Rasanya sangat cepat menuju akhir. Berbeda dengan dulu, saat dia masih hanya mempunyai kedua tangannya sendiri. Tidak di bangkitkan siapapun di saat ingin menyerah.
“Hebat Van” Haikal mengangkat tangannya, mengacungkan jempol untuk rezvan.
“Ngelewatin rintangan mustahil emang ga gampang. Tapi ga mustahil kan?”
Semua kenangan dari awal mereka bertemu terus berputar di kepala Rezvan. Jika Haikal tidak datang saat dia dikepung preman-preman, jika Haikal tidak datang saat dia di cegat kak Reno di kantin bimbel, jika Haikal dan Malan tidak terus meminta rezvan berjuang,
Rezvan tidak akan berada disini. Bahkan tidak jadi Rezvan yang sekarang. Rezvan yang hebat, kuat, dan berani.
Ayah, Rezvan sudah kuat sekarang. Ayah bisa bilang terima kasih ke Haikal. Rezvan baik baik aja bukan karena hebat tapi karena Haikal, batin rezvan dalam hati.
Tatapannya tidak lepas dari Haikal yang masih tersenyum kepadanya.
“Kal” panggil Rezvan setelah terdiam lama. Suaranya bergetar akibat suasana hatinya yang menangis.
Haikal tersenyum lebar, merespon panggilan Rezvan
“Orang kuat boleh rapuh Kal. Nangis ga bikin dosa”

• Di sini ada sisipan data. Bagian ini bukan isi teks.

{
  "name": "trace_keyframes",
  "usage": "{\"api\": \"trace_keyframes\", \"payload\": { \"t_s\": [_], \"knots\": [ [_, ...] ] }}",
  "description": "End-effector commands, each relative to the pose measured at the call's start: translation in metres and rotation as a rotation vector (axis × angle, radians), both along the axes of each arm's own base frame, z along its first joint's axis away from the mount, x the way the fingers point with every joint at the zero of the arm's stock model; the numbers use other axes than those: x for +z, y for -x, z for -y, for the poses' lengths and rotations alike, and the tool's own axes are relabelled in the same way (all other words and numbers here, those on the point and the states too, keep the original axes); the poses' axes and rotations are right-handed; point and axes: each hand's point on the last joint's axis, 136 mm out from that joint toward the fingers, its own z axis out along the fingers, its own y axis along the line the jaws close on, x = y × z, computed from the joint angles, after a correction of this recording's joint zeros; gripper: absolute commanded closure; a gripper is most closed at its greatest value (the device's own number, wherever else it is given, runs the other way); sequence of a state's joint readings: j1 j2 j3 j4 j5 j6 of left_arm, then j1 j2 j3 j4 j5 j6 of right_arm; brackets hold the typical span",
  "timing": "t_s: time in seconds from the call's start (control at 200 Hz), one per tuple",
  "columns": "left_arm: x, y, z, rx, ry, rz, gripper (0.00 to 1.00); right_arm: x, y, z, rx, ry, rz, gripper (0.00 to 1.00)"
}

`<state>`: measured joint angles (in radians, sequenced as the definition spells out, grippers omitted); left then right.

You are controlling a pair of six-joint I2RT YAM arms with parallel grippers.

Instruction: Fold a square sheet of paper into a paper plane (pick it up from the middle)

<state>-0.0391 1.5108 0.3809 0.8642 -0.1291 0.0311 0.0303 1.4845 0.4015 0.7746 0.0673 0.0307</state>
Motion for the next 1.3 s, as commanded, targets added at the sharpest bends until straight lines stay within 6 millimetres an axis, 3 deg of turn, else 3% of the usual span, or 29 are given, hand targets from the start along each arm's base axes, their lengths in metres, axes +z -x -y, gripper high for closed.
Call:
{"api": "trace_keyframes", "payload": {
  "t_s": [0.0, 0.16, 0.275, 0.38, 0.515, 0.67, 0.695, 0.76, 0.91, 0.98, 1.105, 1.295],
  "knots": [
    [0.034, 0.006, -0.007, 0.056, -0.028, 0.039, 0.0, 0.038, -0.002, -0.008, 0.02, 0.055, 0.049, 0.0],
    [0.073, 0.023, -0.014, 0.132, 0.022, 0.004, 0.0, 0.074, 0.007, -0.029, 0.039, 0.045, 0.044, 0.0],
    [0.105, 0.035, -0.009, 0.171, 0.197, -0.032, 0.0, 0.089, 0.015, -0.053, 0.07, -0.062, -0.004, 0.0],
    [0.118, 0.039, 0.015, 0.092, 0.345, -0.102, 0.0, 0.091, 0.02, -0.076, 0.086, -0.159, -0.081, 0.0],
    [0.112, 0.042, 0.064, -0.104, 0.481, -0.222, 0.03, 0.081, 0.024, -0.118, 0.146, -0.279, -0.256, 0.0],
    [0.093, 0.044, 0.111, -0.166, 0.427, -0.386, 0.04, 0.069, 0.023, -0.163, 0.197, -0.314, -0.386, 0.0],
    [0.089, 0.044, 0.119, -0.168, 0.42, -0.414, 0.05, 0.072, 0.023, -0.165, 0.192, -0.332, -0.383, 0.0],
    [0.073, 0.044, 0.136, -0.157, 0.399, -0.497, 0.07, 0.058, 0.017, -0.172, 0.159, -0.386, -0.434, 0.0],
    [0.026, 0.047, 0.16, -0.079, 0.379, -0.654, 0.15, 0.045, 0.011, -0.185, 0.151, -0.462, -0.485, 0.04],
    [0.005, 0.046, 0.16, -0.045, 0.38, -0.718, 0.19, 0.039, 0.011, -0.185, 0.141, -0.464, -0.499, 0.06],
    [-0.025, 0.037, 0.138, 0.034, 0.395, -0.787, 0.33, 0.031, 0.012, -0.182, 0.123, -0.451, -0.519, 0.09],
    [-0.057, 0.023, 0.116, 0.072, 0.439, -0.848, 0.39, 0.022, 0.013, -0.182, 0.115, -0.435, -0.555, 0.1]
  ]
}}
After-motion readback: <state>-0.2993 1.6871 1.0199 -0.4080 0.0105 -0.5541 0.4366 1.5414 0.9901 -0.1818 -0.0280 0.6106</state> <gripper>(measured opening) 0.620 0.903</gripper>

Lagi dan lagi. Haikal mendengar kata kata itu kembali malam ini. Hatinya ingin teriak sekarang, matanya ingin menangis sekarang tapi selalu ditolak oleh pikirannya.
Situasi meminta padanya untuk kuat saat ini. Orang yang berada di hadapannya membutuhkannya, jangan memutar balikkan suasananya.
Rezvan yang membutuhkan ulurannya bukan Haikal yang membutuhkan uluran.
Semesta meminta Haikal untuk tetap kuat berulang kali, bertahan sedikit lagi. Semesta berjanji akan memberinya kebahagiaan saat waktunya tiba.
“Kalo yang selama ini lo lakuin cuman buat bantu kita kuat, lo kapan kuatnya? Kapan sampe garis finishnya?”
“Harus banget kita tungguin di garis finish?” Rezvan mendengus kecil, tertawa sedikit.
Setidaknya berhasil membuat Haikal sedikit tersenyum. “Iya gampang Van. Masalah gua mah sekali kedip juga kelar”
Rezvan tahu Haikal berbohong, tetapi topik pembicaraan ini tidak akan Rezvan lanjutkan karena Rezvan tahu itu cara Haikal menunjukkan sisi kuatnya.